## WHAT TO PRODUCE
Print the data that follows without changing a single word.

## INPUT DATA
/---

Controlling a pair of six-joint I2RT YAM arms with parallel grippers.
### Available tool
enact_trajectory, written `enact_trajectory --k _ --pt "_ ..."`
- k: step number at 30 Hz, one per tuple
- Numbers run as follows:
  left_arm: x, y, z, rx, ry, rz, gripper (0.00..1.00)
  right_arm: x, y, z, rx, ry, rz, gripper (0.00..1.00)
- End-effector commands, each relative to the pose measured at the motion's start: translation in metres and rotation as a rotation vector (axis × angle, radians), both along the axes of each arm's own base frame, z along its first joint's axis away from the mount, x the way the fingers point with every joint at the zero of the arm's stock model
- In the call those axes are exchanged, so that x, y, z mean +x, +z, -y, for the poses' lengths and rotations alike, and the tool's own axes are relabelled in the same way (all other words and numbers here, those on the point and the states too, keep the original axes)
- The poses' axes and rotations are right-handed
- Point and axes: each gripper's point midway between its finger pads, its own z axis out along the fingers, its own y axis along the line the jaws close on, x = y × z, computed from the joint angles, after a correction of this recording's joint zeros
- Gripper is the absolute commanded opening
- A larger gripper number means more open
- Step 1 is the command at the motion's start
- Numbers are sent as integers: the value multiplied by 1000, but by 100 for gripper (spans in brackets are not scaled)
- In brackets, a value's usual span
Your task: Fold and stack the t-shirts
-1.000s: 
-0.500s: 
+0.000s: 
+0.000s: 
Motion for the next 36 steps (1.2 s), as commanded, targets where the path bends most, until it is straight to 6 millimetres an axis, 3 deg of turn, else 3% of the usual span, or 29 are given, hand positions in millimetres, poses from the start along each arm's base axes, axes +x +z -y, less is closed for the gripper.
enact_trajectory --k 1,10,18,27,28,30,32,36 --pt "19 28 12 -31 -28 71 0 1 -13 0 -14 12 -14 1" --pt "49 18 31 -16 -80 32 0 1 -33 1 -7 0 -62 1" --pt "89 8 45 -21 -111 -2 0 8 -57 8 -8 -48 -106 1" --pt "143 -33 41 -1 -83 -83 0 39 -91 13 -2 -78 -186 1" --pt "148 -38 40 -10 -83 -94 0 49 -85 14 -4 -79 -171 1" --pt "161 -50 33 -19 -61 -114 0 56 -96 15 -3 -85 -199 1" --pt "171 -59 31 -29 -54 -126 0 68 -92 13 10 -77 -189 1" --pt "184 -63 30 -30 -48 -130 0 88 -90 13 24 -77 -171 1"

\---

## WORKED SOLUTION
Controlling a pair of six-joint I2RT YAM arms with parallel grippers.
### Available tool
enact_trajectory, written `enact_trajectory --k _ --pt "_ ..."`
- k: step number at 30 Hz, one per tuple
- Numbers run as follows:
  left_arm: x, y, z, rx, ry, rz, gripper (0.00..1.00)
  right_arm: x, y, z, rx, ry, rz, gripper (0.00..1.00)
- End-effector commands, each relative to the pose measured at the motion's start: translation in metres and rotation as a rotation vector (axis × angle, radians), both along the axes of each arm's own base frame, z along its first joint's axis away from the mount, x the way the fingers point with every joint at the zero of the arm's stock model
- In the call those axes are exchanged, so that x, y, z mean +x, +z, -y, for the poses' lengths and rotations alike, and the tool's own axes are relabelled in the same way (all other words and numbers here, those on the point and the states too, keep the original axes)
- The poses' axes and rotations are right-handed
- Point and axes: each gripper's point midway between its finger pads, its own z axis out along the fingers, its own y axis along the line the jaws close on, x = y × z, computed from the joint angles, after a correction of this recording's joint zeros
- Gripper is the absolute commanded opening
- A larger gripper number means more open
- Step 1 is the command at the motion's start
- Numbers are sent as integers: the value multiplied by 1000, but by 100 for gripper (spans in brackets are not scaled)
- In brackets, a value's usual span
Your task: Fold and stack the t-shirts
-1.000s: 
-0.500s: 
+0.000s: 
+0.000s: 
Motion for the next 36 steps (1.2 s), as commanded, targets where the path bends most, until it is straight to 6 millimetres an axis, 3 deg of turn, else 3% of the usual span, or 29 are given, hand positions in millimetres, poses from the start along each arm's base axes, axes +x +z -y, less is closed for the gripper.
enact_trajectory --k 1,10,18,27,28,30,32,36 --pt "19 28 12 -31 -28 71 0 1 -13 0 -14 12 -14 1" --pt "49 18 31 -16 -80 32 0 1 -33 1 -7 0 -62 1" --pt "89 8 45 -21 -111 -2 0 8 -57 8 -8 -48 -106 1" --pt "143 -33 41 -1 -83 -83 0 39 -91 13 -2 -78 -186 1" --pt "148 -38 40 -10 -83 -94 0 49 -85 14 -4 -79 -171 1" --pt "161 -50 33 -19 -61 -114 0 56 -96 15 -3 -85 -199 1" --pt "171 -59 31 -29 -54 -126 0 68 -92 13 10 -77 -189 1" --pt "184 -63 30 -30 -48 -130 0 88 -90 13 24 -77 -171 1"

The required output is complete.